-- Work instructions --
Using the data below, work out how many lines contain "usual", and report only that number.

-- Collected data --

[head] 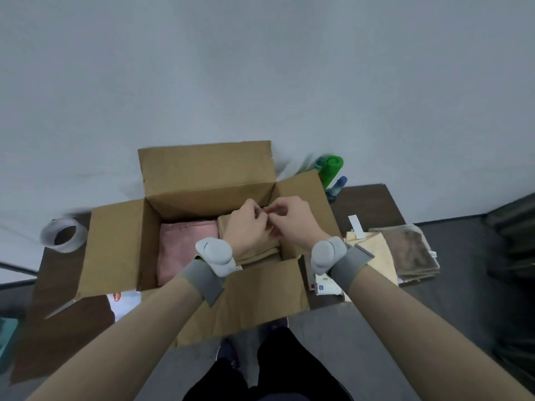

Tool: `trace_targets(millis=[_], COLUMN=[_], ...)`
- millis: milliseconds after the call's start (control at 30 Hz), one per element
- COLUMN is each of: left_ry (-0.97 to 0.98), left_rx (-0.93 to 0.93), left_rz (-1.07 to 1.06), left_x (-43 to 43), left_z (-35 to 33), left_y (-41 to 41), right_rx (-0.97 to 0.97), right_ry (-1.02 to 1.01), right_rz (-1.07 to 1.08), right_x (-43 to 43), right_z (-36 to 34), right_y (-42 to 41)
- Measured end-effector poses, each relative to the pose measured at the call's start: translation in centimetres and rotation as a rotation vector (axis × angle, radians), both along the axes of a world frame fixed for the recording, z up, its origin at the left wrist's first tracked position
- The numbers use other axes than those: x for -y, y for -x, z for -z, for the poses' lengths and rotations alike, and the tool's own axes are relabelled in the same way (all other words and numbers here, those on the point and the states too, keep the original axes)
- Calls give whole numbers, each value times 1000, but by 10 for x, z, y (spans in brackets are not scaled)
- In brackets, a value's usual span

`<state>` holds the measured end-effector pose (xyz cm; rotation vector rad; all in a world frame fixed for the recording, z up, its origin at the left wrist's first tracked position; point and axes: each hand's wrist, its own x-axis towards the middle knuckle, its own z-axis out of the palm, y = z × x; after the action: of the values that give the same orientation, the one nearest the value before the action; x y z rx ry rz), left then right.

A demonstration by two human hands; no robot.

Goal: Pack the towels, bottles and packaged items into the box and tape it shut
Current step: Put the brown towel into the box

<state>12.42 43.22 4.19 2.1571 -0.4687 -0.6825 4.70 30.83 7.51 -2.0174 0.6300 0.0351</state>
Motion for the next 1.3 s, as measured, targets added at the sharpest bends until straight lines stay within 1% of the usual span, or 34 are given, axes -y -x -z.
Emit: trace_targets(millis=[100,167,300,400,500,567,700,800,900,1000,1100,1200,1300], left_ry=[98,128,155,167,162,131,45,-24,-104,-155,-202,-211,-261], left_rx=[-44,-85,-94,-115,-113,-111,-85,-91,-148,-284,-370,-439,-453], left_rz=[12,32,107,152,214,270,337,370,379,328,292,236,235], left_x=[22,35,67,102,125,151,185,210,240,258,287,304,327], left_z=[-14,-20,-28,-29,-25,-22,-6,6,24,36,45,50,54], left_y=[16,22,40,59,75,90,113,130,146,155,165,170,178], right_rx=[62,83,122,143,135,82,-84,-189,-285,-401,-519,-546,-581], right_ry=[19,26,48,63,24,2,-36,4,48,133,197,219,191], right_rz=[96,156,270,401,473,505,562,623,669,680,685,671,617], right_x=[19,30,60,95,121,150,197,234,271,298,334,358,388], right_z=[-10,-13,-14,-9,4,16,47,73,96,112,125,137,148], right_y=[19,26,45,66,88,112,154,185,209,218,225,233,242])
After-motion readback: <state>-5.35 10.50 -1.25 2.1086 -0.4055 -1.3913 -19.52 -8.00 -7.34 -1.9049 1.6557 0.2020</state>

-- Response to the exercise --
2